Battaglia su Facebook: dai 5 Stelle e Monza “no” al confronto pubblico

Il Movimento rimanda al mittente l’invito dell’ex sindaco Galli: "Talk show televisivo sapientemente pilotato". Scoppia il botta e risposta tra le due liste civiche

Il Movimento 5 Stelle e Un’altra Mozzate dicono no a un confronto pubblico e scoppia la polemica con l’ex sindaco Giancarlo Galli (tutte le news e i candidati a Mozzate). Accade tutto su Facebbok dove le quattro liste presenti sono molto attive, con botta e risposta quasi quotidiani. Comincia tutto con il Movimento 5 stelle (che ha come candidato sindaco l’architetto Gialuigi Guzzetti, che declina pubblicamente l’invito di Galli: «Ci stupisce che sia proprio Lei a parlare di rispetto dei cittadini dopo aver messo a durissima prova le casse comunali impoverendo così la qualità della vita dei cittadini stessi e facendo versare Mozzate in condizioni davvero critiche – spiegano dal Movimento direttamente a Galli -; potremmo risponderLe che ribadire quasi ossessivamente parole come “rispetto”, “civiltà”, “democrazia” solo e solamente in campagna elettorale è un evidente comportamento demagogico; potremmo risponderLe che la credibilità di cui Lei oggi gode è il risultato delle Sue azioni passate essendo la responsabilità esclusivamente Sua e dei Suoi collaboratori nonché alleati e che non è in alcun modo ripristinabile attraverso un confronto pubblico. Ma no, non Le risponderemo così. Semplicemente ci limitiamo a declinare il Suo invito, non riconoscendoci affatto in questo confronto dal vago sapore di talk-show televisivo sapientemente pilotato».
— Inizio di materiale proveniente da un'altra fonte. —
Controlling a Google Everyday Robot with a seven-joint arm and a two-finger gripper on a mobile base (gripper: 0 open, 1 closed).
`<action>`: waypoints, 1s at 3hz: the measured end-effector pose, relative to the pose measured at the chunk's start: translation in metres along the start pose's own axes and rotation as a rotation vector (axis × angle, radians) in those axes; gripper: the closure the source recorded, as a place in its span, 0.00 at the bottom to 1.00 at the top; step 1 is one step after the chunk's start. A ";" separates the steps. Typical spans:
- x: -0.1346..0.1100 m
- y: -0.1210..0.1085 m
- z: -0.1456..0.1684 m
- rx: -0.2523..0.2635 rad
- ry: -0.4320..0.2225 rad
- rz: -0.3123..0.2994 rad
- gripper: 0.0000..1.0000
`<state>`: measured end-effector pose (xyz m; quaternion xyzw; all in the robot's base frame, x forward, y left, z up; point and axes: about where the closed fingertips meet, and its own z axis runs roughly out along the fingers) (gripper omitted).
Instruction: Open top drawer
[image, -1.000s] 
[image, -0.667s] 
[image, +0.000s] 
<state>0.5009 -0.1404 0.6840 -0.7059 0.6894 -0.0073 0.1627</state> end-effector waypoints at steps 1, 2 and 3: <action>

Dura la risposta di Galli, candidato della lista Mozzate Partecipa: «Vorrei sommessamente far presente che i confronti esistevano anche prima della televisione, ma molto prima, tipo nell’antica Grecia. Per farci intendere: persino prima di Beppe Grillo (ma il leader nazionale sa che qui la sua lista è piena di riciclati? Non era vietato? Qualcuno gliel’ha detto?) Comunque sia, peccato. Ci sarebbe piaciuto confrontarci a viso aperto davanti ai cittadini: c’è un poco di differenza tra ascoltare una sola campana, o più contemporaneamente, e potere rivolgere domande a tutti».
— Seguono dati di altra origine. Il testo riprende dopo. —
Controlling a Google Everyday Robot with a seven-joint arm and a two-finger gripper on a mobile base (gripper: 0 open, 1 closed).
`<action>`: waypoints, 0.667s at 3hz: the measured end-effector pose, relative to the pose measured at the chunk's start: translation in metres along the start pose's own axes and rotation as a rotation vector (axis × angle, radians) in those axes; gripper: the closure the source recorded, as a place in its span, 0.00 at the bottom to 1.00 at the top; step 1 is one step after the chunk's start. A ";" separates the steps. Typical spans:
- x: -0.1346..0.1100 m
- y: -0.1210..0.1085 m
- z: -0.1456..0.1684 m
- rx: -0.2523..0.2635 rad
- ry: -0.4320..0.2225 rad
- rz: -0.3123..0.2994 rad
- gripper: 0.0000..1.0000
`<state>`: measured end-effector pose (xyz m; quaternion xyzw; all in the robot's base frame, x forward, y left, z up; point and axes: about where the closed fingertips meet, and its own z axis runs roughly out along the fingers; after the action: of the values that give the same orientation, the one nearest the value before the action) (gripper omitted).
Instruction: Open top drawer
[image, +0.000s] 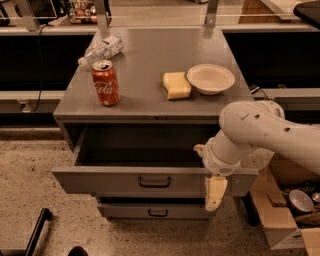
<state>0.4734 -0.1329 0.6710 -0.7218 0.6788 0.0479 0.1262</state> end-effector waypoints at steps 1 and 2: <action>-0.006 0.018 0.004 -0.072 -0.002 -0.017 0.18; -0.007 0.036 0.004 -0.148 -0.020 -0.025 0.41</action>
Offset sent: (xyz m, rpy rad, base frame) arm -0.0579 0.0072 -0.0092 0.0240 0.2317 0.0966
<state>0.4373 -0.1265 0.6646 -0.7370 0.6631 0.1035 0.0801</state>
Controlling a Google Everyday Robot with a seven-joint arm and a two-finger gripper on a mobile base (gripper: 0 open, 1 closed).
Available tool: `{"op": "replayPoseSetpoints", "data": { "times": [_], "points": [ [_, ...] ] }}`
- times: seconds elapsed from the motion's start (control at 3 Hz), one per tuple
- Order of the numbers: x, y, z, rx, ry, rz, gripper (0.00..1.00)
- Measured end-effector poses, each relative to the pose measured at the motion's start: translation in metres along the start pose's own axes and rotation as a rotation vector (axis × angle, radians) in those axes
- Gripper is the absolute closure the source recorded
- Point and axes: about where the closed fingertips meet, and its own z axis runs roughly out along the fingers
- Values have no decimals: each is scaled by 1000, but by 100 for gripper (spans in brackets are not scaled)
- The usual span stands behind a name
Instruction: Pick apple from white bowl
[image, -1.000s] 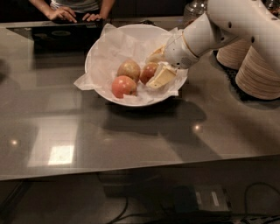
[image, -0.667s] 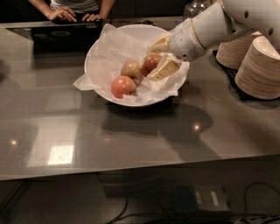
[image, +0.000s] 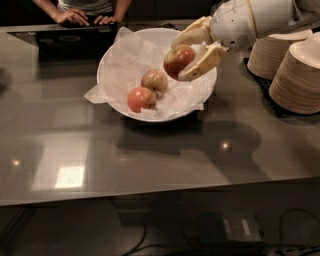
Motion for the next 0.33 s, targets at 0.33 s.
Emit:
{"op": "replayPoseSetpoints", "data": {
  "times": [0.33],
  "points": [
    [-5, -1, -2, 0, -11, -5, 100]
  ]
}}
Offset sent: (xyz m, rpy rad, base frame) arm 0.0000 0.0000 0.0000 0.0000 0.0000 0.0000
Non manca quindi la replica del Movimento: «Vorremmo aggiungere alcune importanti precisazioni dopodiché torneremo al lavoro perché Mozzate ha urgente bisogno di cittadini che si rimbocchino le maniche, non di bordate mediatiche e propagandistiche lanciate da dietro a uno schermo per accattivarsi la simpatia dei votanti – scrivono dal Movimento -. Con riferimento al Suo “la sua lista è piena di riciclati”, invece, dovrebbe ripassare un po’ la matematica dato che su undici candidati solo uno (per chiarire: 1/11*100 ≈ 9%), il Candidato Consigliere Comunale Andrea Annoni, ha un passato politico». Sul confronto: «È vero, c’è una certa (ma non vitale) differenza tra ascoltare una sola campana e ascoltarne diverse contemporaneamente: però, pensi, c’è ancora più differenza nell’essere governati da una sola campana per interminabili anni, proprio com’è successo a Mozzate con Lei, la Sua amministrazione e la Sua campana». In conclusione: «Come ultima precisazione, manifestiamo a chiare lettere la nostra volontà di non accogliere più alcuna Sua ulteriore provocazione. Ogni eventuale confronto democratico tra le forze politiche sarà rimandato in sede consiliare a seconda delle preferenze elettorali che i cittadini riterranno più opportuno esprimere».

Anche la lista Un’altra Mozzate, che vede come candidato Luigi Monza, declina l’invito di Galli: «Durante l’ultima amministrazione abbiamo purtroppo sperimentato qual è la misura del grado di civiltà che Bettoni come Sindaco e Galli come Presidente del Consiglio sono abituati a tenere durante i dibattiti – spiegano dalla lista su Facebook -. I Mozzatesi ci saranno grati per non esserci prestati a questo ridicolo gioco delle parti che, chissà come mai, vede come protagonisti proprio Galli e Bettoni, la cosa è già stata malignamente commentata dai Mozzatesi in rete, tanto che Bettoni si è prontamente affrettato a smentire "ufficialmente". Per noi la questione non si pone, se i cittadini di Mozzate decideranno di affidarci la guida del Comune potranno sperimentare cosa significa avere un’amministrazione trasparente e democratica non solo in campagna elettorale, quella di Bettoni e Galli l’hanno già vista».